** Assignment **
Leaving nothing out, print each line of the material exactly.
[The records]
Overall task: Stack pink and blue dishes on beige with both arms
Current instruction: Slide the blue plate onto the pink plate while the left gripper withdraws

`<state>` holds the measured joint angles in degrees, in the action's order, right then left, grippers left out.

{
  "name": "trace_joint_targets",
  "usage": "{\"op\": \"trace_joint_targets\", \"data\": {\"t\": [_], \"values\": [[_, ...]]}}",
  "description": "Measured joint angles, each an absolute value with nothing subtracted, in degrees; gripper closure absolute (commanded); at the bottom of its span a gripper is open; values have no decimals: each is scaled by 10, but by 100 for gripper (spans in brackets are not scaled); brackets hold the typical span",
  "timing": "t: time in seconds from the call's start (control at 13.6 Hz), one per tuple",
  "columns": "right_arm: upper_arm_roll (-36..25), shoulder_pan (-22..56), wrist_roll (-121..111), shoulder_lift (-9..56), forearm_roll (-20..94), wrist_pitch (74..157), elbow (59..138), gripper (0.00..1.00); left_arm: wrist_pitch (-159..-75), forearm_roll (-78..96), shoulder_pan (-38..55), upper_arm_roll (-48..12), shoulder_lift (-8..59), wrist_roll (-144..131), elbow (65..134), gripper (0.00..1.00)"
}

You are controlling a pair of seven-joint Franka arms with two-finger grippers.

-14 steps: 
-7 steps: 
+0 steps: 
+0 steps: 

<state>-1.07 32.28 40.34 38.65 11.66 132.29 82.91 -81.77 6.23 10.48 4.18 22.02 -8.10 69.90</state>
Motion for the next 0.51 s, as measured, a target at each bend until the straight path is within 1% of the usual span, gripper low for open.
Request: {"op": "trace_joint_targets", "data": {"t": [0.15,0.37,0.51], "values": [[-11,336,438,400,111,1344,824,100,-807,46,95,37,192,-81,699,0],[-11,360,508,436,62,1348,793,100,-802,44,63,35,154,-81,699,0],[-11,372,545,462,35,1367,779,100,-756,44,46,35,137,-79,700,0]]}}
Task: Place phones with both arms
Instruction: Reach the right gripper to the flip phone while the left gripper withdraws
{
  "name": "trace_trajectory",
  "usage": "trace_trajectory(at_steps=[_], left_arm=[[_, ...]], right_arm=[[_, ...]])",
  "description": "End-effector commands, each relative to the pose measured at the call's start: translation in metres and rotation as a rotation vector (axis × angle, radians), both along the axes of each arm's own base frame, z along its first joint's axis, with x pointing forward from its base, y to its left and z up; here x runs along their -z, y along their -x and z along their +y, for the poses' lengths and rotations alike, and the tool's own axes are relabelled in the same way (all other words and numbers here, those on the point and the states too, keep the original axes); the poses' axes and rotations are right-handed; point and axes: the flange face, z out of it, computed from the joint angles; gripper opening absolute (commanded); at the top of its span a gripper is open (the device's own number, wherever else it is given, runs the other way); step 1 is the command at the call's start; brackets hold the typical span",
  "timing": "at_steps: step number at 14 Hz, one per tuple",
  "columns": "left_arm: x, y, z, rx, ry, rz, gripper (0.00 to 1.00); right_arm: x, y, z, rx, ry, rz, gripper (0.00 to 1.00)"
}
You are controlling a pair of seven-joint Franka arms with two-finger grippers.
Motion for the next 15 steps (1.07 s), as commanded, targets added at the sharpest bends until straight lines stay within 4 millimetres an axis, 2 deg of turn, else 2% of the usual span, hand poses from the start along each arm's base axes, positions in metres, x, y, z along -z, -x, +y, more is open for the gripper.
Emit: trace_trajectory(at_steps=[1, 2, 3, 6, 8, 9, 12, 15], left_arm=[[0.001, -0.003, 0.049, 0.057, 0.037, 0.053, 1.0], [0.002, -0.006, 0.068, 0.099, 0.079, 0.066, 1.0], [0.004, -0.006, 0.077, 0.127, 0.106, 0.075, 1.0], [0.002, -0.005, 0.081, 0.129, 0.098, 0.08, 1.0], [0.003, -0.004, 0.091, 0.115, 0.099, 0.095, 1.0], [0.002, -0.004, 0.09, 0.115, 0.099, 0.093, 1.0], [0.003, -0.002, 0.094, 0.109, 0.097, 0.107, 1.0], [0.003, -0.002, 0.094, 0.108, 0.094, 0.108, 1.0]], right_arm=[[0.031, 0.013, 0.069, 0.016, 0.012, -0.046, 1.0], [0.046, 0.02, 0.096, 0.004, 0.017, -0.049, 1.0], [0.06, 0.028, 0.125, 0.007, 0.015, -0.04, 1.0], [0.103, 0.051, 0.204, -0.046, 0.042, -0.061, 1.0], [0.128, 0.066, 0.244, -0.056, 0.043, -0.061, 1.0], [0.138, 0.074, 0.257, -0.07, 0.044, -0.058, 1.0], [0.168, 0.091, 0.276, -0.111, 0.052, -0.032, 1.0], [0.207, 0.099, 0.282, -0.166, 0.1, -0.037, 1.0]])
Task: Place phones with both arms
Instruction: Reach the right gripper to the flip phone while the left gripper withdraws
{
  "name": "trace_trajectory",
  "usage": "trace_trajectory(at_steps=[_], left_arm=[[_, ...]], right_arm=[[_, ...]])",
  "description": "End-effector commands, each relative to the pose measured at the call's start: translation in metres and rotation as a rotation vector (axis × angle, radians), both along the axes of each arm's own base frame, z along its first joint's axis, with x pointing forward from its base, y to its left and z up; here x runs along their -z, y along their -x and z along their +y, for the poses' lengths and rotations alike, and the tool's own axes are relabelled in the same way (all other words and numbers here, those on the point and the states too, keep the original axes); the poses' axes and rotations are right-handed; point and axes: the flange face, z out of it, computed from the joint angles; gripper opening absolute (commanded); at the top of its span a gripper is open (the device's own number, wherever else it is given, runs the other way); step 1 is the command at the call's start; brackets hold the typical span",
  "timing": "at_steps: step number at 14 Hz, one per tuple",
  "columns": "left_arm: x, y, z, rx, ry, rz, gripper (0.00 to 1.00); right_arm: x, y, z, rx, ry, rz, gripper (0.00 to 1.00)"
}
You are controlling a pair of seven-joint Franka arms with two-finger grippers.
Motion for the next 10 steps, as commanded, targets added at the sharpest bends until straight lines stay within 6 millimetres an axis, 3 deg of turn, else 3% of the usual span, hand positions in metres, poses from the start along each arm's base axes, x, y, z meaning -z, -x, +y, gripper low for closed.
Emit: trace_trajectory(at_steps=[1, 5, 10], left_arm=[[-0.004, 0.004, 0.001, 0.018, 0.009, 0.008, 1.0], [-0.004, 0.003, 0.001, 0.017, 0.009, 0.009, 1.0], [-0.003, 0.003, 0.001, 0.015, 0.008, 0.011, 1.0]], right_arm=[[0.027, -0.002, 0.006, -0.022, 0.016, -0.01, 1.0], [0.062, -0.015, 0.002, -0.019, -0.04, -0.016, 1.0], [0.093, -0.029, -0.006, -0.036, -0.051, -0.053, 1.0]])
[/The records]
** Output of the exercise **
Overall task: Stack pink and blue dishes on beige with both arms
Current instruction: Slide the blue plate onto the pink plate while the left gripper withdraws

`<state>` holds the measured joint angles in degrees, in the action's order, right then left, grippers left out.

{
  "name": "trace_joint_targets",
  "usage": "{\"op\": \"trace_joint_targets\", \"data\": {\"t\": [_], \"values\": [[_, ...]]}}",
  "description": "Measured joint angles, each an absolute value with nothing subtracted, in degrees; gripper closure absolute (commanded); at the bottom of its span a gripper is open; values have no decimals: each is scaled by 10, but by 100 for gripper (spans in brackets are not scaled); brackets hold the typical span",
  "timing": "t: time in seconds from the call's start (control at 13.6 Hz), one per tuple",
  "columns": "right_arm: upper_arm_roll (-36..25), shoulder_pan (-22..56), wrist_roll (-121..111), shoulder_lift (-9..56), forearm_roll (-20..94), wrist_pitch (74..157), elbow (59..138), gripper (0.00..1.00); left_arm: wrist_pitch (-159..-75), forearm_roll (-78..96), shoulder_pan (-38..55), upper_arm_roll (-48..12), shoulder_lift (-8..59), wrist_roll (-144..131), elbow (65..134), gripper (0.00..1.00)"
}

You are controlling a pair of seven-joint Franka arms with two-finger grippers.

-14 steps: 
-7 steps: 
+0 steps: 
+0 steps: 

<state>-1.07 32.28 40.34 38.65 11.66 132.29 82.91 -81.77 6.23 10.48 4.18 22.02 -8.10 69.90</state>
Motion for the next 0.51 s, as measured, a target at each bend until the straight path is within 1% of the usual span, gripper low for open.
Request: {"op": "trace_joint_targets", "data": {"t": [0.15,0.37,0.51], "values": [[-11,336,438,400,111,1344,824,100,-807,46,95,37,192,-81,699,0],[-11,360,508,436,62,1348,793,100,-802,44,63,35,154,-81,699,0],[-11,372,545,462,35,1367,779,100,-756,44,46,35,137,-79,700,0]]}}
Task: Place phones with both arms
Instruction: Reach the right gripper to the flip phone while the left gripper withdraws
{
  "name": "trace_trajectory",
  "usage": "trace_trajectory(at_steps=[_], left_arm=[[_, ...]], right_arm=[[_, ...]])",
  "description": "End-effector commands, each relative to the pose measured at the call's start: translation in metres and rotation as a rotation vector (axis × angle, radians), both along the axes of each arm's own base frame, z along its first joint's axis, with x pointing forward from its base, y to its left and z up; here x runs along their -z, y along their -x and z along their +y, for the poses' lengths and rotations alike, and the tool's own axes are relabelled in the same way (all other words and numbers here, those on the point and the states too, keep the original axes); the poses' axes and rotations are right-handed; point and axes: the flange face, z out of it, computed from the joint angles; gripper opening absolute (commanded); at the top of its span a gripper is open (the device's own number, wherever else it is given, runs the other way); step 1 is the command at the call's start; brackets hold the typical span",
  "timing": "at_steps: step number at 14 Hz, one per tuple",
  "columns": "left_arm: x, y, z, rx, ry, rz, gripper (0.00 to 1.00); right_arm: x, y, z, rx, ry, rz, gripper (0.00 to 1.00)"
}
You are controlling a pair of seven-joint Franka arms with two-finger grippers.
Motion for the next 15 steps (1.07 s), as commanded, targets added at the sharpest bends until straight lines stay within 4 millimetres an axis, 2 deg of turn, else 2% of the usual span, hand poses from the start along each arm's base axes, positions in metres, x, y, z along -z, -x, +y, more is open for the gripper.
Emit: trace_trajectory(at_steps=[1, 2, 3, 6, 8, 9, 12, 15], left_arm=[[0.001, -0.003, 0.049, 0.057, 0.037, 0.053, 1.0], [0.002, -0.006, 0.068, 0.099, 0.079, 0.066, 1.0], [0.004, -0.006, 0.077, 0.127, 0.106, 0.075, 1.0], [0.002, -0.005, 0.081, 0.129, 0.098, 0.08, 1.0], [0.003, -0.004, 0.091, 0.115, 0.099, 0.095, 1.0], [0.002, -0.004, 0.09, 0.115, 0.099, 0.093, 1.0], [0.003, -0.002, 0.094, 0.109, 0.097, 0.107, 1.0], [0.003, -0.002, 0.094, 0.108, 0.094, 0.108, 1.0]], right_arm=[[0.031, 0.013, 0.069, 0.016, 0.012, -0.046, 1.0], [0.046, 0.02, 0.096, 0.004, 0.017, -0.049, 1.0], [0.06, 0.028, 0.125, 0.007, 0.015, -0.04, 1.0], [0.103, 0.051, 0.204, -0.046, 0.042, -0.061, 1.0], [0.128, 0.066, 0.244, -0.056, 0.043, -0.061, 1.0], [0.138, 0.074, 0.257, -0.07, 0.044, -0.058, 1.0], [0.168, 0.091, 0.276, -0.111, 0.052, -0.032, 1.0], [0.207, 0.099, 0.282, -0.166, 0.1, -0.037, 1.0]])
Task: Place phones with both arms
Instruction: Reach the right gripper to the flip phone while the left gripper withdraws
{
  "name": "trace_trajectory",
  "usage": "trace_trajectory(at_steps=[_], left_arm=[[_, ...]], right_arm=[[_, ...]])",
  "description": "End-effector commands, each relative to the pose measured at the call's start: translation in metres and rotation as a rotation vector (axis × angle, radians), both along the axes of each arm's own base frame, z along its first joint's axis, with x pointing forward from its base, y to its left and z up; here x runs along their -z, y along their -x and z along their +y, for the poses' lengths and rotations alike, and the tool's own axes are relabelled in the same way (all other words and numbers here, those on the point and the states too, keep the original axes); the poses' axes and rotations are right-handed; point and axes: the flange face, z out of it, computed from the joint angles; gripper opening absolute (commanded); at the top of its span a gripper is open (the device's own number, wherever else it is given, runs the other way); step 1 is the command at the call's start; brackets hold the typical span",
  "timing": "at_steps: step number at 14 Hz, one per tuple",
  "columns": "left_arm: x, y, z, rx, ry, rz, gripper (0.00 to 1.00); right_arm: x, y, z, rx, ry, rz, gripper (0.00 to 1.00)"
}
You are controlling a pair of seven-joint Franka arms with two-finger grippers.
Motion for the next 10 steps, as commanded, targets added at the sharpest bends until straight lines stay within 6 millimetres an axis, 3 deg of turn, else 3% of the usual span, hand positions in metres, poses from the start along each arm's base axes, x, y, z meaning -z, -x, +y, gripper low for closed.
Emit: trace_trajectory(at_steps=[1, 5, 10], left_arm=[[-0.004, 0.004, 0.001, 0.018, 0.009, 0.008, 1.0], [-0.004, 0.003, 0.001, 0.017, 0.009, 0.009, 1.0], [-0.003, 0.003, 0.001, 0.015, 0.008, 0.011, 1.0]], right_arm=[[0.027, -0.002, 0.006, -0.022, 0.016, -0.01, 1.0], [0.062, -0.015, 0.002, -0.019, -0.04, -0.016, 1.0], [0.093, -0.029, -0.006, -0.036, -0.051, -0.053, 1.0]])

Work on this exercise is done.